More and more companies are adopting holacracy as a new management system, no matter how big they are. What advantages do they derive from this modern management method?
What is holacracy?
Holacracy is a form of management that makes it possible to distribute decision-making and responsibilities equitably among stakeholders. This functionally allows for distributed decision-making mechanisms with decentralized authority and self-organized teams, which differs from classic top-down pyramid models. Holacracy brings agility to the management of your business.
What are the principles of holacracy?
The lack of flexibility in the management of a company or, more generally, of a project is often due to the fact that a strong hierarchy has developed between employees, managers and management. Then follow the power games, where you have to climb the ladder to prove your success, sometimes challenging the interests of society. The main consequences are generally the freezing of innovation and creativity, risk-taking being punished rather than encouraged, great rigidity and ultimately the motivation of employees regardless of the hierarchical level.
The fundamental principle of holacracy is to eliminate bureaucracy as much as possible, and therefore also positions of power, in order to increase the flexibility, agility and autonomy of all employees. It there are no more managers, decision-makers on one side and actors on the other. There are groups of workers called “Circles”. These circles are concentric, stacked like a nesting doll. Each circle makes suggestions that the other circles can and should consider. The hierarchy is replaced as much as possible by collective intelligence. There is therefore no longer a rigid hierarchy in holacracy, which is often a source of business paralysis.
Accept the rules of holacracy
First, the project leader or manager must accept the delegation of power and is no longer the sole decision maker. Next, the purpose of the project or company must be defined. All subsequent decisions must enable this objective to be achieved.
Defining everyone’s roles in a holacratic system
Once an organization is no longer based on a pyramid hierarchy, it must define a set of roles to function. This role has nothing to do with the job description. A person can play multiple roles at any given time, just as a group can play multiple roles. A role has a name, a purpose, one or more areas over which it has control and responsibility, meaning an ongoing activity that needs to be performed.
Holacracy applied in project management
Holacracy can be implemented in a project in the same way. Gone is the project manager who makes all the decisions. Gone is the end of the project manager who alone decides on the distribution of tasks and their priorities. From now on, decisions are made together, each member of the project team has the same level of knowledge. This way of managing projects releases the creativity of team members who finally dare to express themselves.

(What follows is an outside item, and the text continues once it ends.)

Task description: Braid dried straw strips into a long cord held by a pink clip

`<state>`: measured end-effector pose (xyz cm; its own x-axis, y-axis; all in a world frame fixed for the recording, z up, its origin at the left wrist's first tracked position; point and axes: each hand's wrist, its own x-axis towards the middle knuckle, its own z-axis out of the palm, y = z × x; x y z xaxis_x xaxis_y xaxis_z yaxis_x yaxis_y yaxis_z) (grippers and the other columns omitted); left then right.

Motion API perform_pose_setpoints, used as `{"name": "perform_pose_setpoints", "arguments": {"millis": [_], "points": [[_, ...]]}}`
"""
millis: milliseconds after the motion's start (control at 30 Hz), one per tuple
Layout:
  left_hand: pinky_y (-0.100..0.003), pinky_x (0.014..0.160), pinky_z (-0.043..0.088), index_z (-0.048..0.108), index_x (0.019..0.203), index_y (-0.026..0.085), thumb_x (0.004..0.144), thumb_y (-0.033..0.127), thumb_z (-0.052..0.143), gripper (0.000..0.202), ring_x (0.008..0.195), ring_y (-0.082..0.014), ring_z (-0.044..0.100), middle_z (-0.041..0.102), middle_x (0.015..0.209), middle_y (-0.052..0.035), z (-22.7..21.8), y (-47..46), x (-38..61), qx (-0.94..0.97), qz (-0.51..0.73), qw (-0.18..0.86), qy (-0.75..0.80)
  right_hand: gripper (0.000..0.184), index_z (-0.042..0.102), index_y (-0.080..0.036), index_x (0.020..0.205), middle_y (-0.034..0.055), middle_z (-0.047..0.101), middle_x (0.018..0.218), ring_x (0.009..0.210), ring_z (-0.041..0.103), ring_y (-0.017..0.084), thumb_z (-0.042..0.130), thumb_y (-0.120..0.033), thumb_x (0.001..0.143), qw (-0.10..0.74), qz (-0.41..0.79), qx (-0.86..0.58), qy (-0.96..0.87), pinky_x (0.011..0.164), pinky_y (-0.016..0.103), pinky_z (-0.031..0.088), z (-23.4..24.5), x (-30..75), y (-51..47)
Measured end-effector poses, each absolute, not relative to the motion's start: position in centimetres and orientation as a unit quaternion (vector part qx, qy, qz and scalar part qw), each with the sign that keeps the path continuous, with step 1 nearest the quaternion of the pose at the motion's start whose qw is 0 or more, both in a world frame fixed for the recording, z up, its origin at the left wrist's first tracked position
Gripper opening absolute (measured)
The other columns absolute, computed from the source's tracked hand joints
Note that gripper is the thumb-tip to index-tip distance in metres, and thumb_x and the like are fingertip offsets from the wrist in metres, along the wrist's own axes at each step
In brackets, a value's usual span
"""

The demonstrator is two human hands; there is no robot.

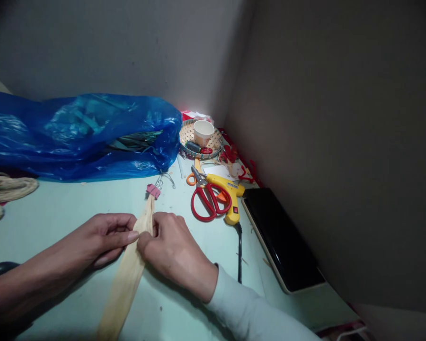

Of course, it’s not about going everywhere, but collective intelligence allows a much better vision and management of the project than each participant individually. Team participation is naturally enhanced, as is cohesion and cooperation. Working circles are defined so that they are assigned to project tasks. The first circle then divides the tasks into subtasks assigned to “lower” level circles, so everyone is free to bring their own idea to the project. Decisions must then be taken collectively, quickly and transparently. One of the advantages of holacracy is that nothing is fixed, the structure can evolve. Thus each member of a circle can update his role and his rules according to the needs or the current situation.
Benefits of Holacracy
With holacracy, you trust your employees, empower them, and challenge them to come up with improvements and implement them. So you often found yourself with an overly rigid hierarchy that paralyzed the company. By eliminating red tape, you give your business more agility and flexibility. This freedom and this new form of management motivate your employees and encourage them to use their talents and to be more creative and innovative. Everyone can express themselves and present their ideas. Finally, by changing circles regularly, employees gain a better understanding of the overall vision of the company, which improves their commitment.